Home Read Albums Of The Week: Being Dead | Eels

Albums Of The Week: Being Dead | Eels

THE EDITED PRESS RELEASE:Being Dead know how to make an entrance. Within the first seconds of Eels, the duo’s new record, a bright, hard-strummed guitar on Godzilla Rises conjures cinematic immediacy, a creature emerging from the depths of the ocean in campy, freaky stop motion, fittingly so.

Being Dead’s records are mosaics, technicolor incantations, each song its own self-contained little universe. And while the dreamlike Eels probes further into the depths of the duo Being Dead’s psyche, it is, most importantly, in the year of our lord 2024, a 16-track record that is genuinely unpredictable from one track to the next: A joyous and unexpected trip helmed by two true-blue freak bitch besties holed up in a lil’ house in the heart of Austin.

They decamped to L.A. for two weeks to record with Grammy-winning producer John Congleton, writing songs until days before they left. The radical shift in process was welcome — a good balance and a challenge, with Congleton helping them find new ways to work and helping peel back the layers on the core of their songwriting. Being Dead have grown from a duo to a trio live, including bassist Nicole Roman-Johnston (who is immortalized finally on record here, particularly in the giggles on Rock n’ Roll Hurts).

The resulting Eels is a darker record, tapped more into the devilishness within, but it’s also a more raucous, rougher ride sonically. There’s heartbreak, excitement, enchantment, dancing — all delivered at high-octane pace. Falcon Bitch and Shmoofy never want to do the same thing twice, and they don’t. From the pummeling garage-rock distortion of Firefighters to Dragons II, which appears in demo form taped on a hand recorder, it’s unexpected but intuitive, and, most importantly, singularly Being Dead.

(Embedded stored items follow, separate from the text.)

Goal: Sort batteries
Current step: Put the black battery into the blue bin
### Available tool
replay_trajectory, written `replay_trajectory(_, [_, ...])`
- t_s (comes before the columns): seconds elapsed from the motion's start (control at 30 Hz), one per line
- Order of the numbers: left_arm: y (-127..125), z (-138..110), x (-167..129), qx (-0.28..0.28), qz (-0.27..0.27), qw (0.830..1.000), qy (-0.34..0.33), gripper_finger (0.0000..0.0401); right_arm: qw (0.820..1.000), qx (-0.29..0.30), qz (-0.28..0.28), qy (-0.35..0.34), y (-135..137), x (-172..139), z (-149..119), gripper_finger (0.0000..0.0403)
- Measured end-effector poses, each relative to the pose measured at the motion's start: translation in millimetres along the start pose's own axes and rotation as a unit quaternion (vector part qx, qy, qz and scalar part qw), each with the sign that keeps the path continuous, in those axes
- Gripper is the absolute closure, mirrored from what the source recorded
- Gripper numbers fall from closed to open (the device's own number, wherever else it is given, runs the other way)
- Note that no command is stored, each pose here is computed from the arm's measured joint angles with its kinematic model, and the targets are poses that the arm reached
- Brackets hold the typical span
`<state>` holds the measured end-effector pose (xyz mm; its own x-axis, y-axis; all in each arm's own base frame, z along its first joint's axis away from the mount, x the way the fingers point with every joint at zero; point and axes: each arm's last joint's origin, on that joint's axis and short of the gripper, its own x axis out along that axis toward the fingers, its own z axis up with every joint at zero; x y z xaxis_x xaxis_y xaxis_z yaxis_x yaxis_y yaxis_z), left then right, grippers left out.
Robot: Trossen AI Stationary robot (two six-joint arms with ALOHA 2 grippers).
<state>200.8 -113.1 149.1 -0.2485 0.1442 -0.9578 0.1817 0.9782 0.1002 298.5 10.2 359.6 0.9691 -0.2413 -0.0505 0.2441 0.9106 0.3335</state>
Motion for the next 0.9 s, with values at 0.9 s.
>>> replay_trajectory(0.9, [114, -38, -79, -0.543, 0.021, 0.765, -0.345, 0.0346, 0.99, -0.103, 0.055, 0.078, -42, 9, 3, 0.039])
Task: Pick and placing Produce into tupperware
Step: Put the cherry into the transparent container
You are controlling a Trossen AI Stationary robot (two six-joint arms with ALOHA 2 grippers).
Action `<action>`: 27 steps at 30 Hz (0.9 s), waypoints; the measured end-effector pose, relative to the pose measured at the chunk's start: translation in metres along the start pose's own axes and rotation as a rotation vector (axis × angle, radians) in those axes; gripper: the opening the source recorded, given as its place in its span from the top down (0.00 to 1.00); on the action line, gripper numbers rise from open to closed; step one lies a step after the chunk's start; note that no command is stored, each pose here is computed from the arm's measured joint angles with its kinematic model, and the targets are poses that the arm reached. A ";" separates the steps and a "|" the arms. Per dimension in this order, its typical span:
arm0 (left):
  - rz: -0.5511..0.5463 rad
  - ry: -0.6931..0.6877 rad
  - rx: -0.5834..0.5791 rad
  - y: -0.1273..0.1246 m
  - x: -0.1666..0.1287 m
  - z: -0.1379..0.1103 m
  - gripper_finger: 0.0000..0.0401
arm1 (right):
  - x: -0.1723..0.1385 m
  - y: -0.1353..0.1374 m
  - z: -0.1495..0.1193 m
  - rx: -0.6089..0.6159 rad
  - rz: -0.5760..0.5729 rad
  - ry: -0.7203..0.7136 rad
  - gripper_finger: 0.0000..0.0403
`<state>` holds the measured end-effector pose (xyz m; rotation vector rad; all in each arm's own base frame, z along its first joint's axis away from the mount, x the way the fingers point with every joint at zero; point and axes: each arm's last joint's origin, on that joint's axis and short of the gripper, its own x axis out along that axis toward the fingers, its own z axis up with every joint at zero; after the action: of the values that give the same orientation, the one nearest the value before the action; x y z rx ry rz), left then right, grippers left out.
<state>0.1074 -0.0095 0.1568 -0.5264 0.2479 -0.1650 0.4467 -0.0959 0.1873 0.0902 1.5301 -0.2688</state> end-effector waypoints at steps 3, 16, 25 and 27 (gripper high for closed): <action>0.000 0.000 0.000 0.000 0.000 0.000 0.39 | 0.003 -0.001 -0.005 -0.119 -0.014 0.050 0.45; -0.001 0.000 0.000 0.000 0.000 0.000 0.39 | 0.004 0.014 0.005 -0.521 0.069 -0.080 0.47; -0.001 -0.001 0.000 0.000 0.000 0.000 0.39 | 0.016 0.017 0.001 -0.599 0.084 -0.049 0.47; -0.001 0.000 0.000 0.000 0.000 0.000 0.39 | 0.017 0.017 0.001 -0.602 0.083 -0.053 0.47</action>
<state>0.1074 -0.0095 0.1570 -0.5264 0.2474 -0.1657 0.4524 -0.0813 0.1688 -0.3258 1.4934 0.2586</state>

Like its animal namesake suggests, the songs on Eels are malleable, the record like slithering through murky waters or strange half dreams, mysterious and beautiful in how it moves, reflective in a wavering sheen. Dipping into each song feels like uncovering a new cavern, plunging into depths unknown but fully open to what will be revealed.

On the album artwork, an illustration by the artist Julia Soboleva, there are some weird disparate spectral creatures, a stark glimmer against a cloudy darkness. It’s a fitting encapsulation of Being Dead, exuding a welcoming, playful energy even if something foreboding lurks just beyond the pale — more out of frame that’s left to uncover, no path unexplored, strange and beautiful in the light.”